Requirement:
Check every line below for the word "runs" and copy each one that has it.

(Records drawn from a dataset)

--------------------------------------------------

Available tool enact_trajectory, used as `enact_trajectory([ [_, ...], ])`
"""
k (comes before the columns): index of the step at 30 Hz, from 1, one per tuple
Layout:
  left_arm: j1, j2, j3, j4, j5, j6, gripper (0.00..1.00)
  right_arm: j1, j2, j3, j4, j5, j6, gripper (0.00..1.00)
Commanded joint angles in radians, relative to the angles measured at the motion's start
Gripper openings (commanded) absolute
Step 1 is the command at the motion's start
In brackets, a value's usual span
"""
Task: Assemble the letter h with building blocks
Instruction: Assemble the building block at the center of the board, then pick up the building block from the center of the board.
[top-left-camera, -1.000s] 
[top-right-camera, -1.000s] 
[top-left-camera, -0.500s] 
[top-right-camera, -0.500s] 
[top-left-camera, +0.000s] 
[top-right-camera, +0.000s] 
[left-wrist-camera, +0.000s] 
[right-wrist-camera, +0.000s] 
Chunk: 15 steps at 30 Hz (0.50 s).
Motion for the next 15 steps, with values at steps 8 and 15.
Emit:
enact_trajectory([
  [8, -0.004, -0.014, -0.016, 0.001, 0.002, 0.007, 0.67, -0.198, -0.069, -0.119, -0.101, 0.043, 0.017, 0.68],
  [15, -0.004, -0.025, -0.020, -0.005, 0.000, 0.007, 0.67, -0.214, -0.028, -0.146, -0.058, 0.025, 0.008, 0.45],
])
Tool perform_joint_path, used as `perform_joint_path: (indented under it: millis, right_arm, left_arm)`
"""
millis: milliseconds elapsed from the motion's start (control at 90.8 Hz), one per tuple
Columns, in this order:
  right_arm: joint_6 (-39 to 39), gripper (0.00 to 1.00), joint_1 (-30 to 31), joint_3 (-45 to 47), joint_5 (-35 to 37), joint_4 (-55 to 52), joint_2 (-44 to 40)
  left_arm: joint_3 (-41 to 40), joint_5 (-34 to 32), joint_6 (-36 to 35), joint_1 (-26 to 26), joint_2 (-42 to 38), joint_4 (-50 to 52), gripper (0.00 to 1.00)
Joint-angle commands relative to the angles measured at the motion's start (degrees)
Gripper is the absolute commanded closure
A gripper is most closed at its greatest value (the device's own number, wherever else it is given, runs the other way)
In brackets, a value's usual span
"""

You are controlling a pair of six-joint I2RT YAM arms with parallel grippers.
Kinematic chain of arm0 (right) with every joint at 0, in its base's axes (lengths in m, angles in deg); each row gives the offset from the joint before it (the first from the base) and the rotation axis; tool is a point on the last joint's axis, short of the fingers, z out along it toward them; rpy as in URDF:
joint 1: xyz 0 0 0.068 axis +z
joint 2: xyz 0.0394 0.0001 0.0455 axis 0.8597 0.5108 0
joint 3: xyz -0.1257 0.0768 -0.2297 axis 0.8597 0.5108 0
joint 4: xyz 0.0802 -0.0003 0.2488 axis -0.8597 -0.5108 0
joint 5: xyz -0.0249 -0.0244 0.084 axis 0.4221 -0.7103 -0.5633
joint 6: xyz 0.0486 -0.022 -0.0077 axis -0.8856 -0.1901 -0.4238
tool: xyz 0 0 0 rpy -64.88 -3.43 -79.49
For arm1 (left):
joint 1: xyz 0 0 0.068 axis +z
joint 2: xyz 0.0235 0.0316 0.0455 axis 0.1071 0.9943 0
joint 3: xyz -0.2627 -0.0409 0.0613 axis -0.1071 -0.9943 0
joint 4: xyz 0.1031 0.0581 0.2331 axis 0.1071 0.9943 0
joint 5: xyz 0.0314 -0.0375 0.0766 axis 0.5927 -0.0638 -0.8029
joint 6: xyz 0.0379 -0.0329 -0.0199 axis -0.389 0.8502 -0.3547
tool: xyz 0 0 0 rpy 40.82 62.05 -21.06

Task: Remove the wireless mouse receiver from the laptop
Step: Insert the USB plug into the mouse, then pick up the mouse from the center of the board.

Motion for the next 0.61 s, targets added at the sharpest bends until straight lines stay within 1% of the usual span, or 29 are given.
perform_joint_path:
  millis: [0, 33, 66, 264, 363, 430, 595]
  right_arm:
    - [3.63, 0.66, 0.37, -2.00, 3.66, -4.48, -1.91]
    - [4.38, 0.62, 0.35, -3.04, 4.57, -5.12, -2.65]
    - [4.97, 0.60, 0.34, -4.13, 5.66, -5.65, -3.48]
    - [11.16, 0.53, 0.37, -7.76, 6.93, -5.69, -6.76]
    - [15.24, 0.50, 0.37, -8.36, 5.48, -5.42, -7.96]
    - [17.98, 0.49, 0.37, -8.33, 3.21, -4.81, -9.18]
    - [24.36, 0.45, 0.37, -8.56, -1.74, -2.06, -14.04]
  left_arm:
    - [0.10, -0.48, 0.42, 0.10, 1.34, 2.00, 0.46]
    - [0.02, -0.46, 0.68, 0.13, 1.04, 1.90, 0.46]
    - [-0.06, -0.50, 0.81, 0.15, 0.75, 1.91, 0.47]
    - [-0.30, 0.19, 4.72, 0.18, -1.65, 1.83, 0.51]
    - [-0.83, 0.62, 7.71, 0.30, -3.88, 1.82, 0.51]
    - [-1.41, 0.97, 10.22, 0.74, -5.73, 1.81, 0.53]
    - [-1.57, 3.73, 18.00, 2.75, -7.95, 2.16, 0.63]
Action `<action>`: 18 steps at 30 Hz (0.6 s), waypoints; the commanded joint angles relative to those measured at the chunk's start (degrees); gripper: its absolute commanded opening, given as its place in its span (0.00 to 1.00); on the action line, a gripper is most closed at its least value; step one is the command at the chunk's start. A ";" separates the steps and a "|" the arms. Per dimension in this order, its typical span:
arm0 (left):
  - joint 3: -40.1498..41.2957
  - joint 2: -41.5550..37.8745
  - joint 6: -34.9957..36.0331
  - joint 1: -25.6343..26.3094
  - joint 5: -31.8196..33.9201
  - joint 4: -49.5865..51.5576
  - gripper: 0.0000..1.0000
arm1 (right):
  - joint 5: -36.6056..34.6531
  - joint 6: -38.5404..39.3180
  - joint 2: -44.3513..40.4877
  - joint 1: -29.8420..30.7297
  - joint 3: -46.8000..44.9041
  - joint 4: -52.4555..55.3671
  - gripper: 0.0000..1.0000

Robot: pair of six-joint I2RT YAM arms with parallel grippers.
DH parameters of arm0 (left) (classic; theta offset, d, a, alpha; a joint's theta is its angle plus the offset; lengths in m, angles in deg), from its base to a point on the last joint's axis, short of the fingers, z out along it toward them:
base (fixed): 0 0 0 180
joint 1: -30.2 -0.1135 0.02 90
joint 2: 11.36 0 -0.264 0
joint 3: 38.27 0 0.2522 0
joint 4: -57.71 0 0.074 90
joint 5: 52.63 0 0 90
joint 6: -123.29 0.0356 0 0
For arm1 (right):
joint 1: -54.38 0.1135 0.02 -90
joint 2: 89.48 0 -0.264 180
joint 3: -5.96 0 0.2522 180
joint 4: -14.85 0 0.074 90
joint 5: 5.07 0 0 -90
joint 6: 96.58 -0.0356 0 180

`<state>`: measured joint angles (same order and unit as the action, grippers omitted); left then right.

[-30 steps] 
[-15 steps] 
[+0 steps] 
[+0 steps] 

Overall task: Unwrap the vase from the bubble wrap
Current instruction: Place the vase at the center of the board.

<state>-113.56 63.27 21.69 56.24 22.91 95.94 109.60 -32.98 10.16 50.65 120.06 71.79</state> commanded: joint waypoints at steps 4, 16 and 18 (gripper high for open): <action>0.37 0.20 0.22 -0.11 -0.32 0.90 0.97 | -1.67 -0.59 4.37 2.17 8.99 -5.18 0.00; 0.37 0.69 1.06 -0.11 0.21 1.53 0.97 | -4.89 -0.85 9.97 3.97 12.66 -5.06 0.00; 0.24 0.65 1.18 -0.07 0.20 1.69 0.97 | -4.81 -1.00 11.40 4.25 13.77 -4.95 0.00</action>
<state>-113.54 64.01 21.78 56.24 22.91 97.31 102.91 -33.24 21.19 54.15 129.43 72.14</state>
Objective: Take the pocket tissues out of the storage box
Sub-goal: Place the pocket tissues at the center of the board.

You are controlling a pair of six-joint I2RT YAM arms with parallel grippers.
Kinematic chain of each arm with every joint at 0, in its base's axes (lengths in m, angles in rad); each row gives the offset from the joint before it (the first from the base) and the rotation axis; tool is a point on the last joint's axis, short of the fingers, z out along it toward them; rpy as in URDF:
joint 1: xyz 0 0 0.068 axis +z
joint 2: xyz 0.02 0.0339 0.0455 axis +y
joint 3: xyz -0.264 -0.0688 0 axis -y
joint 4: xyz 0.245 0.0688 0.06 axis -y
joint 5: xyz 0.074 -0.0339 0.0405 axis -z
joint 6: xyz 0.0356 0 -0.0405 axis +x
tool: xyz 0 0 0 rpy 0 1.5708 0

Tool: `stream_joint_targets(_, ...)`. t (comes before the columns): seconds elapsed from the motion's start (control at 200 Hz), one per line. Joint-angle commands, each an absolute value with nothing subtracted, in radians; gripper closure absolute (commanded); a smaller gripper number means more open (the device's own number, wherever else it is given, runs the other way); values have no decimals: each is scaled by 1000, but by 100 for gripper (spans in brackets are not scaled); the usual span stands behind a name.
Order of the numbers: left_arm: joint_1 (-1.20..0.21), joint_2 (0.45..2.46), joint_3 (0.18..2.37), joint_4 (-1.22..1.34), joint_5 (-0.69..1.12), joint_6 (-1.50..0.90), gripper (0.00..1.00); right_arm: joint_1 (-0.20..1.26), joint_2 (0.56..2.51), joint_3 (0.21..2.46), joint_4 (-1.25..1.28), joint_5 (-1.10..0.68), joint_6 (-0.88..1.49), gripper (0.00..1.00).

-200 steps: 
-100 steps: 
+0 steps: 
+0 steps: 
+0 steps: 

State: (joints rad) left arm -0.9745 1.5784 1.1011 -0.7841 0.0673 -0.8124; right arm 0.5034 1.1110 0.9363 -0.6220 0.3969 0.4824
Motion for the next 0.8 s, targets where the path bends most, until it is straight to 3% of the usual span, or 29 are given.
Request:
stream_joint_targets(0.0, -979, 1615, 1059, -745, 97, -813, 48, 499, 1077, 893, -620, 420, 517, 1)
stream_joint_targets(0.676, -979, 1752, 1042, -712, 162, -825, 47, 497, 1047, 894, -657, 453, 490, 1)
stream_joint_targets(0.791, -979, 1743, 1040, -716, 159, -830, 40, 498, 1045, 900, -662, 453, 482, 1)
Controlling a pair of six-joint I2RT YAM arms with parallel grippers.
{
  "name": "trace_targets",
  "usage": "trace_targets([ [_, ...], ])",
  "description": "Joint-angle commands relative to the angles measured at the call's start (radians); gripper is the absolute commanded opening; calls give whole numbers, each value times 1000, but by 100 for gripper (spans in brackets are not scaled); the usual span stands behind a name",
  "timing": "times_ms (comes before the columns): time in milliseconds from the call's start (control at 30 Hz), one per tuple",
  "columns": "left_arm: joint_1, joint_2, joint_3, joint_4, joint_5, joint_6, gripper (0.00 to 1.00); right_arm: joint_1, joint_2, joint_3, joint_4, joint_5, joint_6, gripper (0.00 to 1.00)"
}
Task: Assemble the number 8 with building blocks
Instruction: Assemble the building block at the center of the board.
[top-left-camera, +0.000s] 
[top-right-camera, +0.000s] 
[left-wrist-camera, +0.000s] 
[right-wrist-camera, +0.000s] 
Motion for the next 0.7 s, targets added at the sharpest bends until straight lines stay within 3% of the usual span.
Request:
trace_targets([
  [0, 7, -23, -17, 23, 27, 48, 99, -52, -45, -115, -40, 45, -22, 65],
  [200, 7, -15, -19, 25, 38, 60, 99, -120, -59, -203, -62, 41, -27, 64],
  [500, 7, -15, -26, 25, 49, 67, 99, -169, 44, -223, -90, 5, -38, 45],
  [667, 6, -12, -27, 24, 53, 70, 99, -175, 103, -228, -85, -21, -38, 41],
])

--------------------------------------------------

Answer to the exercise:
A gripper is most closed at its greatest value (the device's own number, wherever else it is given, runs the other way)
Tool: `stream_joint_targets(_, ...)`. t (comes before the columns): seconds elapsed from the motion's start (control at 200 Hz), one per line. Joint-angle commands, each an absolute value with nothing subtracted, in radians; gripper closure absolute (commanded); a smaller gripper number means more open (the device's own number, wherever else it is given, runs the other way); values have no decimals: each is scaled by 1000, but by 100 for gripper (spans in brackets are not scaled); the usual span stands behind a name.

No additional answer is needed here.